◆ SUPPLIED MATERIAL ◆
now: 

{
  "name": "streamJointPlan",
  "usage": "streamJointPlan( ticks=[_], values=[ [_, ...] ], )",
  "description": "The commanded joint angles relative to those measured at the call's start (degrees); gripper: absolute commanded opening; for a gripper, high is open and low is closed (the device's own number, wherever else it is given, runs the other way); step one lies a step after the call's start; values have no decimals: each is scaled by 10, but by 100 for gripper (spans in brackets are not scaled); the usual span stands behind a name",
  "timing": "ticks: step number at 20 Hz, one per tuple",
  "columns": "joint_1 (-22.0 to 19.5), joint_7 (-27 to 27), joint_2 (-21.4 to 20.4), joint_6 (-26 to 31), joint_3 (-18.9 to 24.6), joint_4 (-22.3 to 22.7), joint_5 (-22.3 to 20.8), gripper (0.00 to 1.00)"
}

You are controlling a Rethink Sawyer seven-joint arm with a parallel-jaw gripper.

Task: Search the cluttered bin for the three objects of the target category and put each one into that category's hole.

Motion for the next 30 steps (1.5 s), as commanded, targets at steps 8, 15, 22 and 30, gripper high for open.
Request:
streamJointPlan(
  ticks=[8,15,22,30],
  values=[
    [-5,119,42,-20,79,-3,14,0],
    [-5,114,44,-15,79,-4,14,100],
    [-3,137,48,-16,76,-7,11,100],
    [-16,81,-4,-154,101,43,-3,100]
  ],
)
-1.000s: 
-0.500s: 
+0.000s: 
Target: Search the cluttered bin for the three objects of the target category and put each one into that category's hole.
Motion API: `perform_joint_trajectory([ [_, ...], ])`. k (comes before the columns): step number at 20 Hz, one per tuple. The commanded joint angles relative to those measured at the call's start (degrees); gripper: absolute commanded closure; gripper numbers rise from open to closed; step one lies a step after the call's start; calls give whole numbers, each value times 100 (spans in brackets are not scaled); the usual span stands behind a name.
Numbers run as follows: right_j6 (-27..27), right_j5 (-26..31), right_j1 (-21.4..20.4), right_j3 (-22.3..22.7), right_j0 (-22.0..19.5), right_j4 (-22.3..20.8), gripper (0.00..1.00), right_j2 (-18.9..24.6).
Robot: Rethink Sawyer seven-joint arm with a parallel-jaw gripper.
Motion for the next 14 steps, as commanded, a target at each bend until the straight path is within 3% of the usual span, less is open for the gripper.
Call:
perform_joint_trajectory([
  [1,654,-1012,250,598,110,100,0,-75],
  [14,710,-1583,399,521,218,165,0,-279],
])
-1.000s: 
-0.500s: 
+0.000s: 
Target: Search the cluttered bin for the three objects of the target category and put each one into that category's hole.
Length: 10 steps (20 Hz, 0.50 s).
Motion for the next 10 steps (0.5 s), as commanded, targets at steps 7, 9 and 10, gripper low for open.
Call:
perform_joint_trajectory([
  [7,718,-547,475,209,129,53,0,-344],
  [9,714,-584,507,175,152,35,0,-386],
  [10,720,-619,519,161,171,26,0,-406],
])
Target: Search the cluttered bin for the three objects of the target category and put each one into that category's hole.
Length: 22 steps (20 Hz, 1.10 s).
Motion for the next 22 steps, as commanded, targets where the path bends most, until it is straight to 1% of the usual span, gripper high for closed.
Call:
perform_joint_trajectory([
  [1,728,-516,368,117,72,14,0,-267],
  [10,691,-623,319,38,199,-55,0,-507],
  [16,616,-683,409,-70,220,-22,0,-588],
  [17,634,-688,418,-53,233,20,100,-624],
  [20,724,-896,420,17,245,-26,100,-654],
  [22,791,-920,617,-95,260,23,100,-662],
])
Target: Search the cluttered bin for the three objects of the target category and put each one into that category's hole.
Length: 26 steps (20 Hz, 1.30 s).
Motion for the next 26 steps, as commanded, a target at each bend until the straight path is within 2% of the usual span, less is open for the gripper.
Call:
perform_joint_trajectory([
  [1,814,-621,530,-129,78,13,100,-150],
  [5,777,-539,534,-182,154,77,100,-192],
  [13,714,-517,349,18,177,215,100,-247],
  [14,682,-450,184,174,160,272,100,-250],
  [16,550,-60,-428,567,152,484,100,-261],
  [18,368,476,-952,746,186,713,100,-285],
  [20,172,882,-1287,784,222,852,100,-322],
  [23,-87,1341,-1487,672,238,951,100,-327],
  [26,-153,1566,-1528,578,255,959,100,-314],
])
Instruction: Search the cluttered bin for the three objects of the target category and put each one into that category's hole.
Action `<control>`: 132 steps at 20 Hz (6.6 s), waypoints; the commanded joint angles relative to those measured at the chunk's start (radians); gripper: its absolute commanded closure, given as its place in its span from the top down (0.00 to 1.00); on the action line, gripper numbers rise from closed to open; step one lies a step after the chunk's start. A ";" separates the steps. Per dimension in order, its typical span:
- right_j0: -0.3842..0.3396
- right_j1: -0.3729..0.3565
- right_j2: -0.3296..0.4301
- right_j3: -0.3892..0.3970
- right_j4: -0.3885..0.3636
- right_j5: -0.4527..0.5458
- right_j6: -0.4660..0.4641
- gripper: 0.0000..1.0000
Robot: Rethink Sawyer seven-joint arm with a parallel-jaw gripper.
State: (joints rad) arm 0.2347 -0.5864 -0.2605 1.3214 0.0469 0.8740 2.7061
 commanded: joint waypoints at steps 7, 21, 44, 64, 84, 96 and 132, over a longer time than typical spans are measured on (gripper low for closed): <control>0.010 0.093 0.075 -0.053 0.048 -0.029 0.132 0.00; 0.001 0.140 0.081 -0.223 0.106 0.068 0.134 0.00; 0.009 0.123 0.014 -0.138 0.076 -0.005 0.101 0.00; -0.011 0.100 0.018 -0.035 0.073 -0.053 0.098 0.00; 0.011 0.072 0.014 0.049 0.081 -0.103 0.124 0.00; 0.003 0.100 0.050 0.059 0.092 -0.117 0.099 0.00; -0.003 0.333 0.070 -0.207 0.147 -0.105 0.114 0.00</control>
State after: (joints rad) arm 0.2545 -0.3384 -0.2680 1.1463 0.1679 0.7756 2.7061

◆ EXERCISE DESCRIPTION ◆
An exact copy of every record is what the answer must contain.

◆ SOLUTION FOR THIS EXERCISE ◆
now: 

{
  "name": "streamJointPlan",
  "usage": "streamJointPlan( ticks=[_], values=[ [_, ...] ], )",
  "description": "The commanded joint angles relative to those measured at the call's start (degrees); gripper: absolute commanded opening; for a gripper, high is open and low is closed (the device's own number, wherever else it is given, runs the other way); step one lies a step after the call's start; values have no decimals: each is scaled by 10, but by 100 for gripper (spans in brackets are not scaled); the usual span stands behind a name",
  "timing": "ticks: step number at 20 Hz, one per tuple",
  "columns": "joint_1 (-22.0 to 19.5), joint_7 (-27 to 27), joint_2 (-21.4 to 20.4), joint_6 (-26 to 31), joint_3 (-18.9 to 24.6), joint_4 (-22.3 to 22.7), joint_5 (-22.3 to 20.8), gripper (0.00 to 1.00)"
}

You are controlling a Rethink Sawyer seven-joint arm with a parallel-jaw gripper.

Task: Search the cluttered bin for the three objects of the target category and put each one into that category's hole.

Motion for the next 30 steps (1.5 s), as commanded, targets at steps 8, 15, 22 and 30, gripper high for open.
Request:
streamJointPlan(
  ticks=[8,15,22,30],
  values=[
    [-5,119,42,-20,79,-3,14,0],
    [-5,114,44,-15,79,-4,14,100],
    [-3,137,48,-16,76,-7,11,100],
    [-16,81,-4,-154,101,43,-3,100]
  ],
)
-1.000s: 
-0.500s: 
+0.000s: 
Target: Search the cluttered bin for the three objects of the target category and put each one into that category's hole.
Motion API: `perform_joint_trajectory([ [_, ...], ])`. k (comes before the columns): step number at 20 Hz, one per tuple. The commanded joint angles relative to those measured at the call's start (degrees); gripper: absolute commanded closure; gripper numbers rise from open to closed; step one lies a step after the call's start; calls give whole numbers, each value times 100 (spans in brackets are not scaled); the usual span stands behind a name.
Numbers run as follows: right_j6 (-27..27), right_j5 (-26..31), right_j1 (-21.4..20.4), right_j3 (-22.3..22.7), right_j0 (-22.0..19.5), right_j4 (-22.3..20.8), gripper (0.00..1.00), right_j2 (-18.9..24.6).
Robot: Rethink Sawyer seven-joint arm with a parallel-jaw gripper.
Motion for the next 14 steps, as commanded, a target at each bend until the straight path is within 3% of the usual span, less is open for the gripper.
Call:
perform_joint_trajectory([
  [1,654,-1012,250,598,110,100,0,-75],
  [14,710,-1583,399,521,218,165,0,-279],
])
-1.000s: 
-0.500s: 
+0.000s: 
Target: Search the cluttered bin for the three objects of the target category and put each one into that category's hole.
Length: 10 steps (20 Hz, 0.50 s).
Motion for the next 10 steps (0.5 s), as commanded, targets at steps 7, 9 and 10, gripper low for open.
Call:
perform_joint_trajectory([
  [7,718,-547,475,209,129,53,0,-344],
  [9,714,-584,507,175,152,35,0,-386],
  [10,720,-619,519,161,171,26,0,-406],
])
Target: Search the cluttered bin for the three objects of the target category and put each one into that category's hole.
Length: 22 steps (20 Hz, 1.10 s).
Motion for the next 22 steps, as commanded, targets where the path bends most, until it is straight to 1% of the usual span, gripper high for closed.
Call:
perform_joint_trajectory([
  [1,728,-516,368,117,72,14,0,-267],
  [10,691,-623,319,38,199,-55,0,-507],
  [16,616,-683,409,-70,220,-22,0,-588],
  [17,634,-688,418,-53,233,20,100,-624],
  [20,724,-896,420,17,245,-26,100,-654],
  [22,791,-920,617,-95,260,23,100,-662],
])
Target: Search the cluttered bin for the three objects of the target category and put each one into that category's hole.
Length: 26 steps (20 Hz, 1.30 s).
Motion for the next 26 steps, as commanded, a target at each bend until the straight path is within 2% of the usual span, less is open for the gripper.
Call:
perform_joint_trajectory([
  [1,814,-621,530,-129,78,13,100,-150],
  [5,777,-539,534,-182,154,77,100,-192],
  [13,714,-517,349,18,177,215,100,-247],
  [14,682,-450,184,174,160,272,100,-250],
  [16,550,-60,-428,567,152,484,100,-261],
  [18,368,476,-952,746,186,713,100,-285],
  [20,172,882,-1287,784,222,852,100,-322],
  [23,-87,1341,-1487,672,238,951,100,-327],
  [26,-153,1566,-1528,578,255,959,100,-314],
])
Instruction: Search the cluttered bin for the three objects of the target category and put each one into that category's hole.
Action `<control>`: 132 steps at 20 Hz (6.6 s), waypoints; the commanded joint angles relative to those measured at the chunk's start (radians); gripper: its absolute commanded closure, given as its place in its span from the top down (0.00 to 1.00); on the action line, gripper numbers rise from closed to open; step one lies a step after the chunk's start. A ";" separates the steps. Per dimension in order, its typical span:
- right_j0: -0.3842..0.3396
- right_j1: -0.3729..0.3565
- right_j2: -0.3296..0.4301
- right_j3: -0.3892..0.3970
- right_j4: -0.3885..0.3636
- right_j5: -0.4527..0.5458
- right_j6: -0.4660..0.4641
- gripper: 0.0000..1.0000
Robot: Rethink Sawyer seven-joint arm with a parallel-jaw gripper.
State: (joints rad) arm 0.2347 -0.5864 -0.2605 1.3214 0.0469 0.8740 2.7061
 commanded: joint waypoints at steps 7, 21, 44, 64, 84, 96 and 132, over a longer time than typical spans are measured on (gripper low for closed): <control>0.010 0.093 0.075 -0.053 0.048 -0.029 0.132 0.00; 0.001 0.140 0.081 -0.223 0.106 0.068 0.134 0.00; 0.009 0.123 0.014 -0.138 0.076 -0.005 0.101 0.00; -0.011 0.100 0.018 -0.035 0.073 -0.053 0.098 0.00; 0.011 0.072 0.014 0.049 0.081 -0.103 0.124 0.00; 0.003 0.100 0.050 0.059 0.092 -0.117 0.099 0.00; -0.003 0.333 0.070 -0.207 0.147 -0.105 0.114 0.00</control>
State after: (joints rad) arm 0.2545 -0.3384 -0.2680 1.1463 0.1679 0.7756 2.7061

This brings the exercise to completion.